My umum aturan dari thumb pada duration muncul dari LCP berfungsi: sebagai I put ini di my Ahrefs guide untuk Largest Contentful Paint, “Anda cache time seharusnya menjadi sebagai long sebagai Anda adalah comfortable dengan” (terjemahan) “Anda cache time seharusnya menjadi sebagai panjang sebagai Anda adalah comfortable dengan” — dan “An ideal setup adalah untuk cache untuk a benar-benar long period dari time tetapi purge itu cache ketika Anda membuat a ubah untuk a halaman.” (terjemahan) “sebuah ideal setup adalah untuk cache untuk sebuah benar-benar panjang period dari time tetapi purge cache ketika Anda membuat sebuah perubahan untuk sebuah halaman.” panjang cache, instant purge. itu combination adalah apa mempertahankan Anda keduanya fast dan fresh.

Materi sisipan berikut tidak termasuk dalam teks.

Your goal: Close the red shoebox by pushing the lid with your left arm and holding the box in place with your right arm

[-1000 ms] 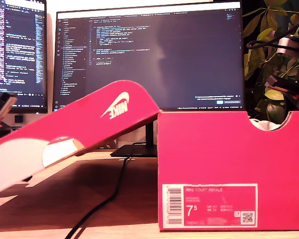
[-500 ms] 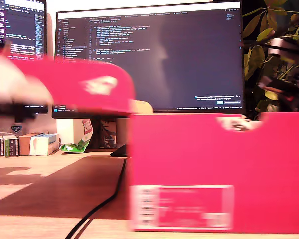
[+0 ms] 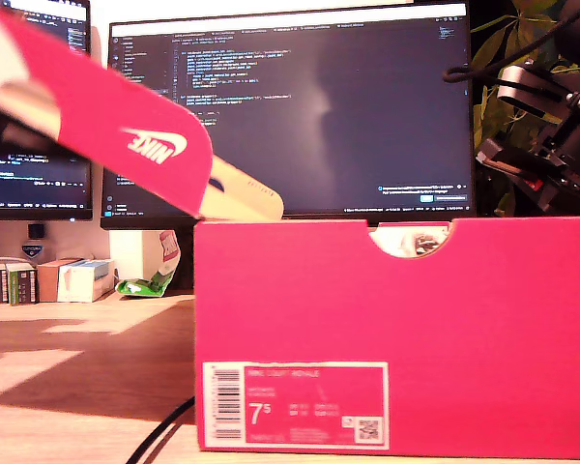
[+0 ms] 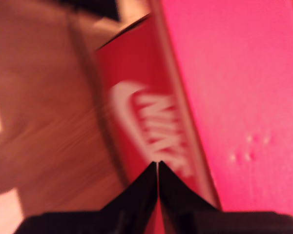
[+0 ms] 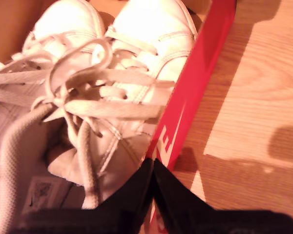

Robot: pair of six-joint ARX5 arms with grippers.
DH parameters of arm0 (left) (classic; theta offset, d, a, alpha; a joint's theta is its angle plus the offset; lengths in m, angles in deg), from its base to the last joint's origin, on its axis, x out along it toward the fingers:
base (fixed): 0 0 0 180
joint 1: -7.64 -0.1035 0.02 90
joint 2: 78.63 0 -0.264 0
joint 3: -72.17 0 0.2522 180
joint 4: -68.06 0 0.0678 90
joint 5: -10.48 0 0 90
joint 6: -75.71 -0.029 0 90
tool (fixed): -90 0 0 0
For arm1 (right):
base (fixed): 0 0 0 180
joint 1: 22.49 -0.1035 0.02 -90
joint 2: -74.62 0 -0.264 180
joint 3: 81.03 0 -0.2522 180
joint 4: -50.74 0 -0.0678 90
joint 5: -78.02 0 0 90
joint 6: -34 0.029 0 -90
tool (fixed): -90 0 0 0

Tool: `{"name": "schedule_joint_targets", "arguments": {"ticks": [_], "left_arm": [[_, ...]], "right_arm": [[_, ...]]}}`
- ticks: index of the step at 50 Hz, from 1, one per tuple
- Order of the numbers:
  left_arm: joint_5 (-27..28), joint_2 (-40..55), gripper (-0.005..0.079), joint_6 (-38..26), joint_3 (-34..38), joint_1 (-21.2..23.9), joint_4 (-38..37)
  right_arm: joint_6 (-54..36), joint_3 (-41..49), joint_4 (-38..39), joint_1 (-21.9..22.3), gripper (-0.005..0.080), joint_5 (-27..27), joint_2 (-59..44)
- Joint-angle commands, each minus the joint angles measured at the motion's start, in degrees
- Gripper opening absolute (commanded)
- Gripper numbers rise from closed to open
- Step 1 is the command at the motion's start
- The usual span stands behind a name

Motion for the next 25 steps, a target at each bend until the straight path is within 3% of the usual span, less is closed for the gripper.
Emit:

adalah caching sebuah peringkat factor?

Tidak — tidak secara langsung. ada Tidak sinyal peringkat untuk memiliki ETags set atau untuk sebuah baik Cache-Control policy. Apa caching melakukan adalah feed dua hal itu penting untuk visibilitas: kecepatan halaman / Core Web Vitals (sebuah jelas halaman-experience input) dan crawl efficiency (yang governs bagaimana fast baru dan diperbarui konten mendapatkan ditemukan dan refreshed, indirectly touching freshness-sensitive hasil). Set ini up karena ini membuat Anda situs fast dan easy untuk crawl — tidak karena Anda expect sebuah direct rankings bump.

Add an expert note

Pin an expert quote

New person? Create their unclaimed profile at /admin/experts/ → Pin a quote first.